While this is an insignificant amount of e-waste, a mere drop in the bucket of the 53 million tons produced globally, it turns out to be massively overestimated on the assumption that 100% of the weight of each rig is indeed e-waste, rather than recyclable material or otherwise. In reality, the vast majority of the material within mining rigs comes from fans and heat sinks, with just milligrams of legitimate e-waste coming from the (nanometer-thick) semiconducting ASIC chips themselves.
In short, the study cited by Columbia is incredibly exaggerated, decontextualized and even undermines the school’s own premise of Bitcoin having a “huge e-waste problem” if taken at face value. That this unobjective attack was levied based upon work done by an acolyte of the Dutch Central Bank should not be particularly surprising.

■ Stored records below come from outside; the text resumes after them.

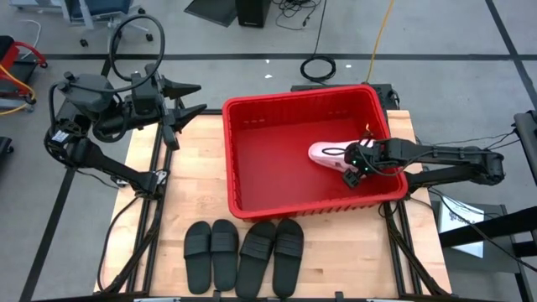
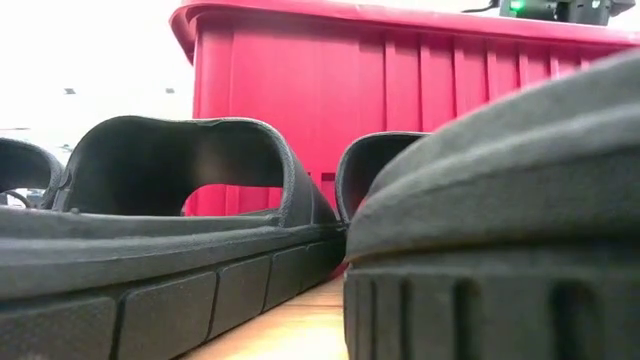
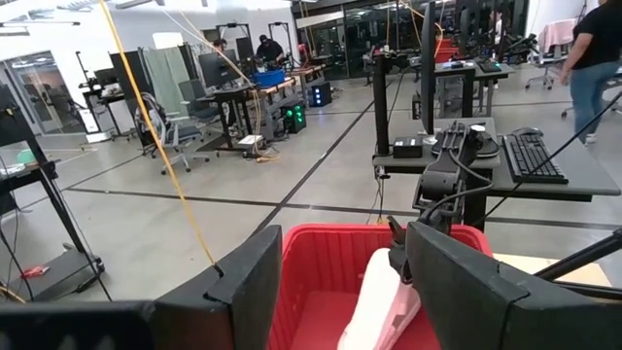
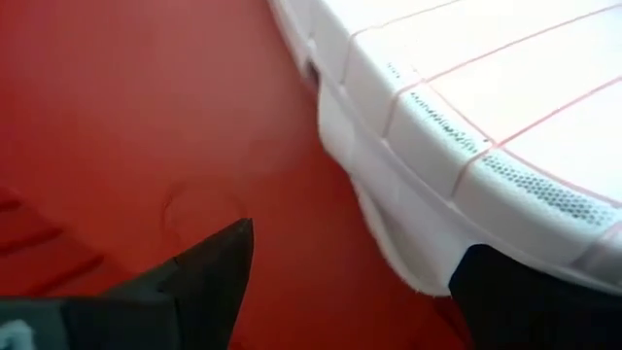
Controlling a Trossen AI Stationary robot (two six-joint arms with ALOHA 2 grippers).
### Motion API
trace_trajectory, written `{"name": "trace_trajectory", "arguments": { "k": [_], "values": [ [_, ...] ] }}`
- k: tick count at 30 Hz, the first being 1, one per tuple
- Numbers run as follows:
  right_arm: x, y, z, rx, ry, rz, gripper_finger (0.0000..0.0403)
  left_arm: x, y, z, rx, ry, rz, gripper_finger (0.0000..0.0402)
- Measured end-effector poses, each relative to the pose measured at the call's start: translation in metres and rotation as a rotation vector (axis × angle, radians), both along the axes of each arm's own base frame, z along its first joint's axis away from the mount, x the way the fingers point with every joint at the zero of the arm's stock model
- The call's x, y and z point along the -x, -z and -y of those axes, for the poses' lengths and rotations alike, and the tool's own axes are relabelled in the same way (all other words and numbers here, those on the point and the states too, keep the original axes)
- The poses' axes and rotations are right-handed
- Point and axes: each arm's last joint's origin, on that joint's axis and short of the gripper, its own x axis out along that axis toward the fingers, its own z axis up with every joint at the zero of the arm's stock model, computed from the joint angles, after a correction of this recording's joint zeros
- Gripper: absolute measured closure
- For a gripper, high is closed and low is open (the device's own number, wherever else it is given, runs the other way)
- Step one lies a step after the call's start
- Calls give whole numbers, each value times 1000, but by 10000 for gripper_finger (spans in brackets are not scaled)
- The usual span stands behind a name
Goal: Pick and place slides into bin
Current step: Stack the pink slide on top of the pink slide in the red bin
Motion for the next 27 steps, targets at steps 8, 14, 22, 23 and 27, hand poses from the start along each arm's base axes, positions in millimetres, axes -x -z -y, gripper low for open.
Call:
{"name": "trace_trajectory", "arguments": {
  "k": [8, 14, 22, 23, 27],
  "values": [
    [-11, 0, 7, 156, 94, 72, 117, 0, 0, 0, 0, -1, -5, 176],
    [-11, 6, 3, 38, -37, -13, 128, 0, 1, 0, -1, -1, -7, 176],
    [3, 3, -1, -28, -146, -173, 132, 0, 2, 0, -2, -1, -20, 176],
    [4, 1, -2, -35, -187, -194, 134, 0, 2, 0, -4, -1, -21, 176],
    [2, -12, -1, -32, -399, -301, 140, 0, 2, 0, -9, 0, -22, 176]
  ]
}}
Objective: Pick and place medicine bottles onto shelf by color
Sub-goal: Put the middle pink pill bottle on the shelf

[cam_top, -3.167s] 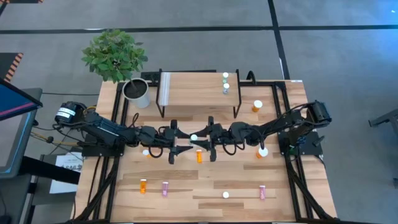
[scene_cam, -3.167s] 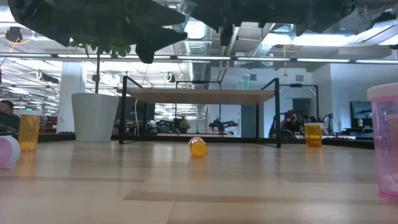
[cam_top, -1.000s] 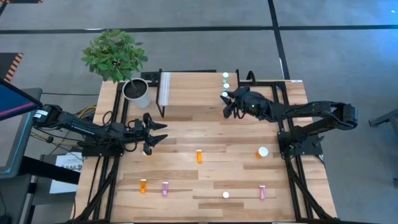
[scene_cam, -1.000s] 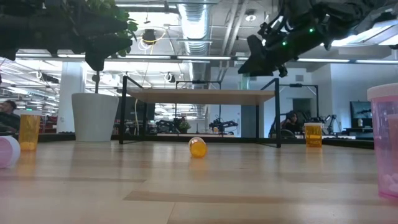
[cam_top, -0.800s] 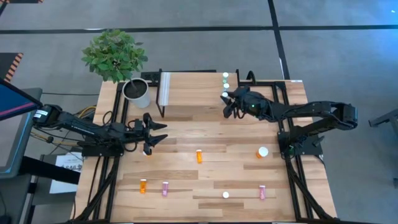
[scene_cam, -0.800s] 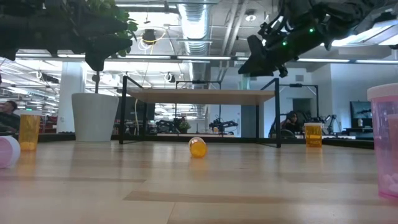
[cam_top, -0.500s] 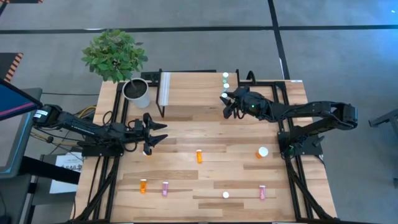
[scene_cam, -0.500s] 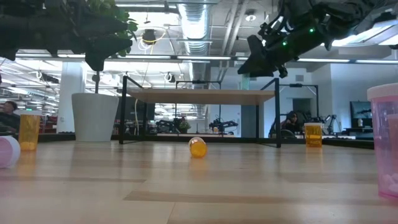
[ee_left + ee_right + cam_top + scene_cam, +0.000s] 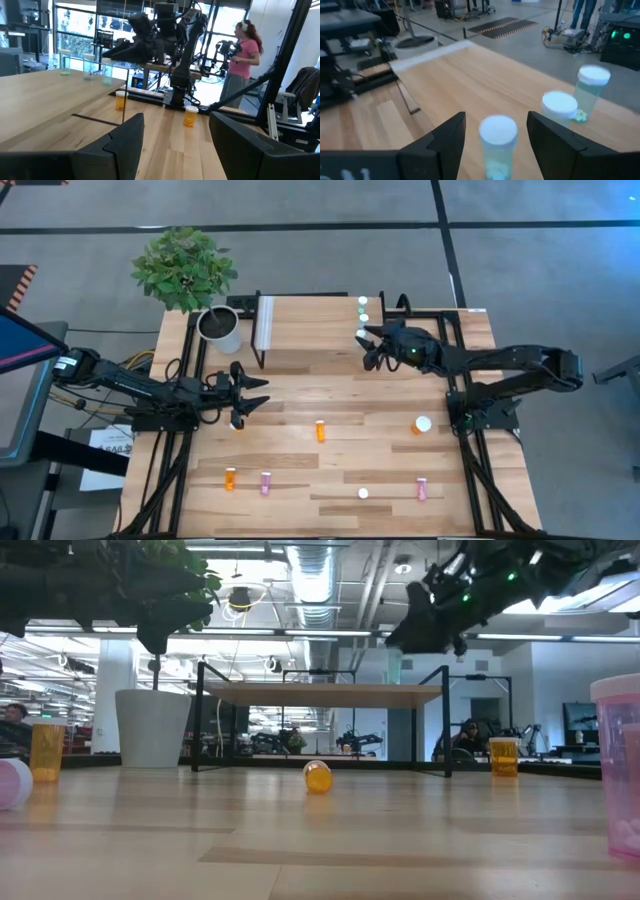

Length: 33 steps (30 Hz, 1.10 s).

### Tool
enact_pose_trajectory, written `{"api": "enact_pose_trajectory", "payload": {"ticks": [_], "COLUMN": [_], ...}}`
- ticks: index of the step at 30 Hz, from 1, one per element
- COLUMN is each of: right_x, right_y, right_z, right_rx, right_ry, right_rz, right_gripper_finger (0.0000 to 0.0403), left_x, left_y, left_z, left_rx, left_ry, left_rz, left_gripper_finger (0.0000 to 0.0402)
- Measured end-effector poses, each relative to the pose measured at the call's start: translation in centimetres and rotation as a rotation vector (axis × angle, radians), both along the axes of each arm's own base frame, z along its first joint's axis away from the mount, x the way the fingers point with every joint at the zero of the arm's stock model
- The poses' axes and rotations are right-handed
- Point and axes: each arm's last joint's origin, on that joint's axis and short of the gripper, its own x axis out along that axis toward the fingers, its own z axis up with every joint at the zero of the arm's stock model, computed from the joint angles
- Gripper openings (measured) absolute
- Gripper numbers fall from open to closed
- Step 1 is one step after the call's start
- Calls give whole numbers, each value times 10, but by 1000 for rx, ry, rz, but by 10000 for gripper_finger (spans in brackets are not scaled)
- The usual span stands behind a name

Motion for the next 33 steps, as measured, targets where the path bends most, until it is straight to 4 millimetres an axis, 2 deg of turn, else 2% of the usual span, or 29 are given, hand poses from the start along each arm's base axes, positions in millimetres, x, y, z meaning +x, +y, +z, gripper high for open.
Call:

As the limited lifespan of fiat currencies comes to a close, Bitcoin has emerged to take its place in re-connecting money to energy and restoring a sound foundation to global economic exchange. Inventor, scientist and environmentalist R. Buckminster Fuller may have put it best when he described the importance of global money once again coupled to thermodynamic reality in his book Critical Path (1981):
“In this cosmically uniform, common energy-value system for all humanity, costing will be expressed in kilowatt hours, watt-hours, and watt-seconds of work. Kilowatt-hours will become the prime criteria of costing the production of the complex of metabolic involvements per each function or item. These uniform energy valuations will replace all the world’s wildly intervarying, opinion-gambled-upon, top-power=system-manipulatable monetary systems. The time-energy world accounting system will do away with all the inequities now occurring in regard to the arbitrarily maneuverable banker-invented, international balance-of-trade accounting”.
Prescient indeed. Unstoppable energy money is finally here, and every watt used to secure the network from centralized control of the monetary system should be celebrated. The energy FUD is barking up the wrong tree and ironically happens to have found the sustainable monetary system they were looking for all along.